→ WORK TO BE COMPLETED:
Count every line below that contains "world", then state the total with no other output.

→ GIVEN MATERIAL:
━━━━━━━━━━━━━━━━━━━━
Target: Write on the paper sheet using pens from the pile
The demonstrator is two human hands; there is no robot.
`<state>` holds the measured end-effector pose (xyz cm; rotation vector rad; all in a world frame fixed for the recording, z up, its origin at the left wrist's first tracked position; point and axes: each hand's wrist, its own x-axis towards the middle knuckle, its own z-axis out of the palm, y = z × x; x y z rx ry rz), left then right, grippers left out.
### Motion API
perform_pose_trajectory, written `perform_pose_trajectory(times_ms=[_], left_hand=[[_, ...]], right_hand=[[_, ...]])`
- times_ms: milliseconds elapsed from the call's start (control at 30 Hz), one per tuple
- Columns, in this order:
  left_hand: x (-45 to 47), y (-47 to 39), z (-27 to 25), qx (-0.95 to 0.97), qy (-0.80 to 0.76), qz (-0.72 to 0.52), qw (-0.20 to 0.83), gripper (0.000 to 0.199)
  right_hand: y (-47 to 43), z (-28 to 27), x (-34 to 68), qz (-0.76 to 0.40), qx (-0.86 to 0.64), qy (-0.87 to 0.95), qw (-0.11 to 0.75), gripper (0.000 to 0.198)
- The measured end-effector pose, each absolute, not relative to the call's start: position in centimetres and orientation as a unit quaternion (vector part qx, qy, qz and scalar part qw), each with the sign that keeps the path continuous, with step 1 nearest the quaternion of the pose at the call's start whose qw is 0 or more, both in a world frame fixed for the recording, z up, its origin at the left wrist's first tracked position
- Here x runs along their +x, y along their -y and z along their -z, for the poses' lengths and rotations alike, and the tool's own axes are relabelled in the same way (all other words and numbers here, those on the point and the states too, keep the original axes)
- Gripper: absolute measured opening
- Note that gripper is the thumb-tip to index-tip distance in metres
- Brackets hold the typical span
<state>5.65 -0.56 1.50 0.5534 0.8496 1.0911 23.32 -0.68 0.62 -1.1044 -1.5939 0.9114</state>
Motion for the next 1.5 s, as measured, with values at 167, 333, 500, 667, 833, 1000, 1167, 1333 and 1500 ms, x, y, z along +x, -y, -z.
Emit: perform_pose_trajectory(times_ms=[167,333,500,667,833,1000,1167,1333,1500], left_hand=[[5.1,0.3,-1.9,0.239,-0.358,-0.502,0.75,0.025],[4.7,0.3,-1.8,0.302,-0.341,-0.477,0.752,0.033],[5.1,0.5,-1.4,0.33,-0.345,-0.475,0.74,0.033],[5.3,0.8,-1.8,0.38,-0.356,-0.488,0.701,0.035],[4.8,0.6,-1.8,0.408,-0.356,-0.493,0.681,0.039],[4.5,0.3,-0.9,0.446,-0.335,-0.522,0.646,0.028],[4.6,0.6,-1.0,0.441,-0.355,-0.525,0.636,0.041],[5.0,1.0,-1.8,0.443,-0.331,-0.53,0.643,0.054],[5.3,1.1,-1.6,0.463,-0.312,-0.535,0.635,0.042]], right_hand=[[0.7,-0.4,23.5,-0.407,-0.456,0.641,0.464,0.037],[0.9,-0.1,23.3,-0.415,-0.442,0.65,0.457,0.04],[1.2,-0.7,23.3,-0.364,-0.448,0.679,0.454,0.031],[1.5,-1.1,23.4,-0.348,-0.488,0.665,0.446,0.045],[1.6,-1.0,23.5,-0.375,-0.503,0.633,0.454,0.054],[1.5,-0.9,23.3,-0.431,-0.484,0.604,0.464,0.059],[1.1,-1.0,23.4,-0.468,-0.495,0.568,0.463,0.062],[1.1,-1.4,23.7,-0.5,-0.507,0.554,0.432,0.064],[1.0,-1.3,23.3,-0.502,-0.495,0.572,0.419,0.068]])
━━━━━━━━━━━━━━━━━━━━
→ ANSWER BOX:
2